Entries taken from a collection
● ● ● ● ●

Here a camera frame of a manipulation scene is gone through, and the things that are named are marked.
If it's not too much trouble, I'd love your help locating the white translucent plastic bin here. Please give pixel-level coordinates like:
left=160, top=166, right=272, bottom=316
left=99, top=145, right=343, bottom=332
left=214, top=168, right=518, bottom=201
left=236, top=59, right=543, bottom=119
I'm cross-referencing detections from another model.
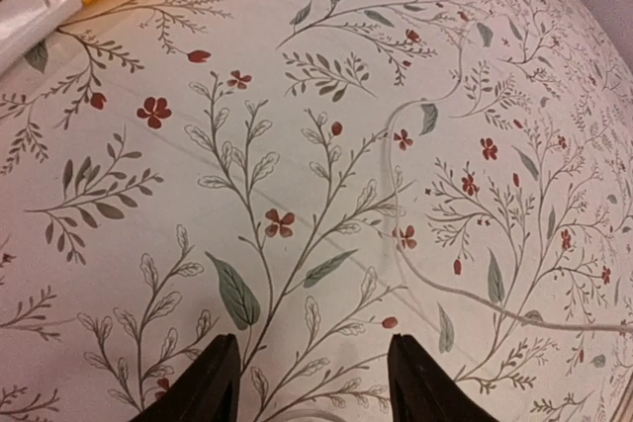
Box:
left=0, top=0, right=84, bottom=78

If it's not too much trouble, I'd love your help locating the thin white cable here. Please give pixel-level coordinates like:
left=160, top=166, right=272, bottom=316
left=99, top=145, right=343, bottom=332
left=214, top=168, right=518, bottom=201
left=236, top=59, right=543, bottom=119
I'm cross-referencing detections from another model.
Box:
left=380, top=0, right=633, bottom=337

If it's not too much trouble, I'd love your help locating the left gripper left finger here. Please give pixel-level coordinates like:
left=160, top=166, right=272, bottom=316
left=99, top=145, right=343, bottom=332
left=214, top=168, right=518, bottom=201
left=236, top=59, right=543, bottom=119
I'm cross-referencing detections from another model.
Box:
left=132, top=334, right=241, bottom=422

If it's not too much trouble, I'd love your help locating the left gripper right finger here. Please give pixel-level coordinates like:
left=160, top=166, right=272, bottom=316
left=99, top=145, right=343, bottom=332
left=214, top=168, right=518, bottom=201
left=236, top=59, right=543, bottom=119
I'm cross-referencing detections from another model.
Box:
left=388, top=334, right=493, bottom=422

● ● ● ● ●

• TASK STATEMENT
Transcribe every record above in full. Pictures stay out of the copy.

• TASK ANSWER
Here a camera frame of a manipulation scene is gone through, and the things that are named are marked.
If it's not too much trouble, I'd love your help locating the white translucent plastic bin here. Please give pixel-level coordinates like:
left=160, top=166, right=272, bottom=316
left=99, top=145, right=343, bottom=332
left=214, top=168, right=518, bottom=201
left=236, top=59, right=543, bottom=119
I'm cross-referencing detections from another model.
Box:
left=0, top=0, right=84, bottom=78

If it's not too much trouble, I'd love your help locating the thin white cable here. Please give pixel-level coordinates like:
left=160, top=166, right=272, bottom=316
left=99, top=145, right=343, bottom=332
left=214, top=168, right=518, bottom=201
left=236, top=59, right=543, bottom=119
I'm cross-referencing detections from another model.
Box:
left=380, top=0, right=633, bottom=337

If it's not too much trouble, I'd love your help locating the left gripper left finger here. Please give pixel-level coordinates like:
left=160, top=166, right=272, bottom=316
left=99, top=145, right=343, bottom=332
left=214, top=168, right=518, bottom=201
left=236, top=59, right=543, bottom=119
I'm cross-referencing detections from another model.
Box:
left=132, top=334, right=241, bottom=422

If it's not too much trouble, I'd love your help locating the left gripper right finger here. Please give pixel-level coordinates like:
left=160, top=166, right=272, bottom=316
left=99, top=145, right=343, bottom=332
left=214, top=168, right=518, bottom=201
left=236, top=59, right=543, bottom=119
I'm cross-referencing detections from another model.
Box:
left=388, top=334, right=493, bottom=422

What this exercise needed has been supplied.